- [Directions]: Output each record exactly, with nothing omitted.

(Records from a data source)
╭──
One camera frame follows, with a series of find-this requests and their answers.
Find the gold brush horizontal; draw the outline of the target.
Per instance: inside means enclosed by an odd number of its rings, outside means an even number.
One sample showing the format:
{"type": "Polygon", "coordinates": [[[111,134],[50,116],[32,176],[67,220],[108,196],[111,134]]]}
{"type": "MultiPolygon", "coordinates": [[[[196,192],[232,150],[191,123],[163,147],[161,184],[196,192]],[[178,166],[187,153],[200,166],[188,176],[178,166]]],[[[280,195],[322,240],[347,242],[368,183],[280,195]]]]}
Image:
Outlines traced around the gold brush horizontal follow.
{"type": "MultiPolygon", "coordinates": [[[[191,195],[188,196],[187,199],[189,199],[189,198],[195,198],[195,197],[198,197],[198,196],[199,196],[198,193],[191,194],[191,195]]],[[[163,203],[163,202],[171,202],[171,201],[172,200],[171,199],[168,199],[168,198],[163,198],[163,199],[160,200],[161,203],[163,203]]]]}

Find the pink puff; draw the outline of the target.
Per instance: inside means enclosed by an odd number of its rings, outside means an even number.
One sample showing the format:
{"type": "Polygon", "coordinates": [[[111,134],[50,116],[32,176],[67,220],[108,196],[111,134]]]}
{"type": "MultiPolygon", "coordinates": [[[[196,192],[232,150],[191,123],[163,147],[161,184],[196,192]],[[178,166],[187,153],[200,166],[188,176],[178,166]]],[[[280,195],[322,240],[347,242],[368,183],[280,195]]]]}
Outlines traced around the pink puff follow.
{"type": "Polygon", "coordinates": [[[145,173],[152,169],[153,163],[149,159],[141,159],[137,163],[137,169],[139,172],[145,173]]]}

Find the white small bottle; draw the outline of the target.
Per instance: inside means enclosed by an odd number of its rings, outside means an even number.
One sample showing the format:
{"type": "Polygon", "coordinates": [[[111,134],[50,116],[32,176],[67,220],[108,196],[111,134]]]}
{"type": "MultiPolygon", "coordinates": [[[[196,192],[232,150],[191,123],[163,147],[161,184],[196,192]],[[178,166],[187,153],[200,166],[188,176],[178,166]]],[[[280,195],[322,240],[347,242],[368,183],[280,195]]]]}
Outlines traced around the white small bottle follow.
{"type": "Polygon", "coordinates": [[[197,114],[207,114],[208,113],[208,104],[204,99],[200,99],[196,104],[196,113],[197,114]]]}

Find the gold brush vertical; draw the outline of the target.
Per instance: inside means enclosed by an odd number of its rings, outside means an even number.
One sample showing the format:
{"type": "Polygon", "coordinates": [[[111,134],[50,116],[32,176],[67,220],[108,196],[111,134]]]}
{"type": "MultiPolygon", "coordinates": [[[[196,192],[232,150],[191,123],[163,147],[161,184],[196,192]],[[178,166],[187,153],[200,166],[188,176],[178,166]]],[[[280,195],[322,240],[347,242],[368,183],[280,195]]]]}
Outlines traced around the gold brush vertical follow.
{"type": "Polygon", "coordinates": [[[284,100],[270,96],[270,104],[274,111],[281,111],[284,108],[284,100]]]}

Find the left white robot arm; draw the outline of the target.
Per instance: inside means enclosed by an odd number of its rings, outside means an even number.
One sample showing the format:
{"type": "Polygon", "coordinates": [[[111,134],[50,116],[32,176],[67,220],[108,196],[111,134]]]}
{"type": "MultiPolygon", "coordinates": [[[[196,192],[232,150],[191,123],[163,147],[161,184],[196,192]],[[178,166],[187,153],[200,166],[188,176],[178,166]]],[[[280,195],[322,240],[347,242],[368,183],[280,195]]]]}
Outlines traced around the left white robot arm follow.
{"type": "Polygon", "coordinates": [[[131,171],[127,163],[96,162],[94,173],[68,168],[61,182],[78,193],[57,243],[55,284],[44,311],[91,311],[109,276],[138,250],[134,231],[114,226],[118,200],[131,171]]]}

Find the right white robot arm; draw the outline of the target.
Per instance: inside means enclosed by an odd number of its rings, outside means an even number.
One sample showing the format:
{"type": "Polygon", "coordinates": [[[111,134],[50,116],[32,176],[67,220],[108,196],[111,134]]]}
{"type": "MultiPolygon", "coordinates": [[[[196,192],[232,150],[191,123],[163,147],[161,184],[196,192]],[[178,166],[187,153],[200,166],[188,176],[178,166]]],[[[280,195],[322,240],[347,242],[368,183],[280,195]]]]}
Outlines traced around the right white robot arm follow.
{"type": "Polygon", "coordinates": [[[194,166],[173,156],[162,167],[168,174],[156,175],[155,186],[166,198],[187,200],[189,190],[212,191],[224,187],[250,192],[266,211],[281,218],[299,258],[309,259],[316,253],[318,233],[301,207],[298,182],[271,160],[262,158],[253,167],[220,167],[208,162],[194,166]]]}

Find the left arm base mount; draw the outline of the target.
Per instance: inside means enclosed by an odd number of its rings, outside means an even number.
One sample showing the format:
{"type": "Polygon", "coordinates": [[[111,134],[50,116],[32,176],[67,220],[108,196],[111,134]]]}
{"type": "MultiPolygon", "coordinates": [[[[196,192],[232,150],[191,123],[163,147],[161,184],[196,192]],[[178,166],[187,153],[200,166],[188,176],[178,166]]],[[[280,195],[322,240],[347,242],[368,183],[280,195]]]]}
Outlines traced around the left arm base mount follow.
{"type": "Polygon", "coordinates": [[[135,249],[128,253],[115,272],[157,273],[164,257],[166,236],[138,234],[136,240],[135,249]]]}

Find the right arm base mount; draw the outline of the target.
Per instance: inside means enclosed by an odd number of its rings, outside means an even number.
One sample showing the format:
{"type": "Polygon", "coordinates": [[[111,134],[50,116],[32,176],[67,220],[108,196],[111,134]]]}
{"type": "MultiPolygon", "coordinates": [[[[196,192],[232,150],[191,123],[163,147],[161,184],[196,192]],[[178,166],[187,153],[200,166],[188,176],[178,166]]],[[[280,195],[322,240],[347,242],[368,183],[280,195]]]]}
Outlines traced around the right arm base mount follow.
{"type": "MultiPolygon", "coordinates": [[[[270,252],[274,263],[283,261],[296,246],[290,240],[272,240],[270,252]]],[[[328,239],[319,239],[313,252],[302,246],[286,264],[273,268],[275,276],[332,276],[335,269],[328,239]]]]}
╰──
- [Exercise response]:
One camera frame follows, with a series of find-this requests and their answers.
Find the gold brush horizontal; draw the outline of the target.
Per instance: inside means enclosed by an odd number of its rings, outside means an even number.
One sample showing the format:
{"type": "Polygon", "coordinates": [[[111,134],[50,116],[32,176],[67,220],[108,196],[111,134]]]}
{"type": "MultiPolygon", "coordinates": [[[[196,192],[232,150],[191,123],[163,147],[161,184],[196,192]],[[178,166],[187,153],[200,166],[188,176],[178,166]]],[[[280,195],[322,240],[347,242],[368,183],[280,195]]]]}
Image:
Outlines traced around the gold brush horizontal follow.
{"type": "MultiPolygon", "coordinates": [[[[191,195],[188,196],[187,199],[189,199],[189,198],[195,198],[195,197],[198,197],[198,196],[199,196],[198,193],[191,194],[191,195]]],[[[163,203],[163,202],[171,202],[171,201],[172,200],[171,199],[168,199],[168,198],[163,198],[163,199],[160,200],[161,203],[163,203]]]]}

Find the pink puff; draw the outline of the target.
Per instance: inside means enclosed by an odd number of its rings, outside means an even number.
One sample showing the format:
{"type": "Polygon", "coordinates": [[[111,134],[50,116],[32,176],[67,220],[108,196],[111,134]]]}
{"type": "MultiPolygon", "coordinates": [[[[196,192],[232,150],[191,123],[163,147],[161,184],[196,192]],[[178,166],[187,153],[200,166],[188,176],[178,166]]],[[[280,195],[322,240],[347,242],[368,183],[280,195]]]]}
Outlines traced around the pink puff follow.
{"type": "Polygon", "coordinates": [[[145,173],[152,169],[153,163],[149,159],[141,159],[137,163],[137,169],[139,172],[145,173]]]}

Find the white small bottle; draw the outline of the target.
Per instance: inside means enclosed by an odd number of its rings, outside means an even number.
One sample showing the format:
{"type": "Polygon", "coordinates": [[[111,134],[50,116],[32,176],[67,220],[108,196],[111,134]]]}
{"type": "MultiPolygon", "coordinates": [[[[196,192],[232,150],[191,123],[163,147],[161,184],[196,192]],[[178,166],[187,153],[200,166],[188,176],[178,166]]],[[[280,195],[322,240],[347,242],[368,183],[280,195]]]]}
Outlines traced around the white small bottle follow.
{"type": "Polygon", "coordinates": [[[197,114],[207,114],[208,113],[208,104],[204,99],[200,99],[196,104],[196,113],[197,114]]]}

Find the gold brush vertical; draw the outline of the target.
Per instance: inside means enclosed by an odd number of its rings, outside means an even number.
One sample showing the format:
{"type": "Polygon", "coordinates": [[[111,134],[50,116],[32,176],[67,220],[108,196],[111,134]]]}
{"type": "MultiPolygon", "coordinates": [[[[196,192],[232,150],[191,123],[163,147],[161,184],[196,192]],[[178,166],[187,153],[200,166],[188,176],[178,166]]],[[[280,195],[322,240],[347,242],[368,183],[280,195]]]]}
Outlines traced around the gold brush vertical follow.
{"type": "Polygon", "coordinates": [[[284,100],[270,96],[270,104],[274,111],[281,111],[284,108],[284,100]]]}

Find the left white robot arm; draw the outline of the target.
Per instance: inside means enclosed by an odd number of its rings, outside means an even number.
One sample showing the format:
{"type": "Polygon", "coordinates": [[[111,134],[50,116],[32,176],[67,220],[108,196],[111,134]]]}
{"type": "MultiPolygon", "coordinates": [[[[196,192],[232,150],[191,123],[163,147],[161,184],[196,192]],[[178,166],[187,153],[200,166],[188,176],[178,166]]],[[[280,195],[322,240],[347,242],[368,183],[280,195]]]]}
Outlines traced around the left white robot arm follow.
{"type": "Polygon", "coordinates": [[[131,171],[127,163],[96,162],[94,173],[68,168],[61,182],[78,193],[57,243],[55,284],[44,311],[91,311],[109,276],[138,250],[134,231],[114,226],[118,200],[131,171]]]}

Find the right white robot arm; draw the outline of the target.
Per instance: inside means enclosed by an odd number of its rings, outside means an even number.
One sample showing the format:
{"type": "Polygon", "coordinates": [[[111,134],[50,116],[32,176],[67,220],[108,196],[111,134]]]}
{"type": "MultiPolygon", "coordinates": [[[[196,192],[232,150],[191,123],[163,147],[161,184],[196,192]],[[178,166],[187,153],[200,166],[188,176],[178,166]]],[[[280,195],[322,240],[347,242],[368,183],[280,195]]]]}
Outlines traced around the right white robot arm follow.
{"type": "Polygon", "coordinates": [[[194,166],[173,156],[162,167],[168,174],[156,175],[155,186],[166,198],[187,200],[189,190],[212,191],[224,187],[250,192],[266,211],[281,218],[299,258],[309,259],[316,253],[318,233],[301,207],[298,182],[271,160],[262,158],[253,167],[220,167],[208,162],[194,166]]]}

Find the left arm base mount; draw the outline of the target.
Per instance: inside means enclosed by an odd number of its rings, outside means an even number.
One sample showing the format:
{"type": "Polygon", "coordinates": [[[111,134],[50,116],[32,176],[67,220],[108,196],[111,134]]]}
{"type": "MultiPolygon", "coordinates": [[[[196,192],[232,150],[191,123],[163,147],[161,184],[196,192]],[[178,166],[187,153],[200,166],[188,176],[178,166]]],[[[280,195],[322,240],[347,242],[368,183],[280,195]]]]}
Outlines traced around the left arm base mount follow.
{"type": "Polygon", "coordinates": [[[135,249],[128,253],[115,272],[157,273],[164,257],[166,236],[138,234],[136,240],[135,249]]]}

Find the right arm base mount; draw the outline of the target.
Per instance: inside means enclosed by an odd number of its rings, outside means an even number.
One sample showing the format:
{"type": "Polygon", "coordinates": [[[111,134],[50,116],[32,176],[67,220],[108,196],[111,134]]]}
{"type": "MultiPolygon", "coordinates": [[[[196,192],[232,150],[191,123],[163,147],[161,184],[196,192]],[[178,166],[187,153],[200,166],[188,176],[178,166]]],[[[280,195],[322,240],[347,242],[368,183],[280,195]]]]}
Outlines traced around the right arm base mount follow.
{"type": "MultiPolygon", "coordinates": [[[[270,252],[274,263],[283,261],[296,246],[290,240],[272,240],[270,252]]],[[[328,239],[319,239],[313,252],[302,246],[286,264],[273,268],[275,276],[332,276],[335,269],[328,239]]]]}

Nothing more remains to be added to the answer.